> Problem
The result should be every line in the data below that carries the string "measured".

-=-=-

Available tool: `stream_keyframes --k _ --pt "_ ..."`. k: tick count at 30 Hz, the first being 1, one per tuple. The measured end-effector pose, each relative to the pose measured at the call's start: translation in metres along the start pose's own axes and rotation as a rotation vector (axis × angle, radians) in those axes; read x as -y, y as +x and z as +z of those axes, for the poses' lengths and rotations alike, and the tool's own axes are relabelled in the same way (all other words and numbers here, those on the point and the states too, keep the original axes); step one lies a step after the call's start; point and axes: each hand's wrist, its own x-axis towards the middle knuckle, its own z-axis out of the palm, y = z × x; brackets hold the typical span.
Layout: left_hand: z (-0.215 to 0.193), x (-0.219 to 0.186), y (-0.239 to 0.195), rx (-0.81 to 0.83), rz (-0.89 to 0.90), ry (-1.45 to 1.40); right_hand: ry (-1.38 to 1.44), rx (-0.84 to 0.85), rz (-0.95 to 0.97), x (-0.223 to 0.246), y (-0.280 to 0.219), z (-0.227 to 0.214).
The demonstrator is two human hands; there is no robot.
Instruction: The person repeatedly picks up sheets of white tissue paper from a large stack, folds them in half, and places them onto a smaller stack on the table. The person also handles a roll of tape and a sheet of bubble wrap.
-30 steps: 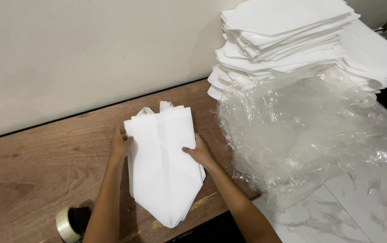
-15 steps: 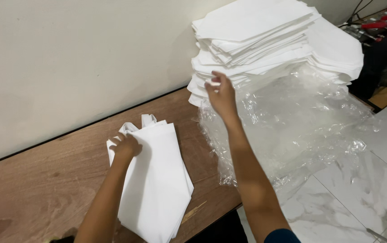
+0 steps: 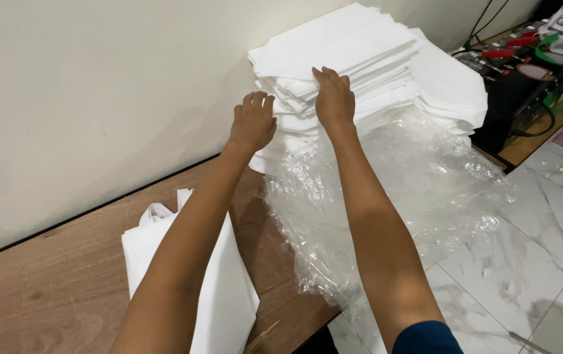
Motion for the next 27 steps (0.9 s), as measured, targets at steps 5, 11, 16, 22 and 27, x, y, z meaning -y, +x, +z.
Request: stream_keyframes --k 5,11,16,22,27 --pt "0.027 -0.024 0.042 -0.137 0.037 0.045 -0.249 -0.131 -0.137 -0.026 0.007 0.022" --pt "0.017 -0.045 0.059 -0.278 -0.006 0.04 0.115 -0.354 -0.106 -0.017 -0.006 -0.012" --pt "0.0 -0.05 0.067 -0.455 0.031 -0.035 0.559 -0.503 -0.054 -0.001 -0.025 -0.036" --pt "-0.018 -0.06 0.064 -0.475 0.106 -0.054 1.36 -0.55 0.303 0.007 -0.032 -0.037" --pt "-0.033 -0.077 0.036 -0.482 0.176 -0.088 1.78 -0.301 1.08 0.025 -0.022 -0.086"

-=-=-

> Written solution
Available tool: `stream_keyframes --k _ --pt "_ ..."`. k: tick count at 30 Hz, the first being 1, one per tuple. The measured end-effector pose, each relative to the pose measured at the call's start: translation in metres along the start pose's own axes and rotation as a rotation vector (axis × angle, radians) in those axes; read x as -y, y as +x and z as +z of those axes, for the poses' lengths and rotations alike, and the tool's own axes are relabelled in the same way (all other words and numbers here, those on the point and the states too, keep the original axes); step one lies a step after the call's start; point and axes: each hand's wrist, its own x-axis towards the middle knuckle, its own z-axis out of the palm, y = z × x; brackets hold the typical span.
Motion for the next 27 steps (0.9 s), as measured, targets at steps 5, 11, 16, 22 and 27, x, y, z meaning -y, +x, +z.

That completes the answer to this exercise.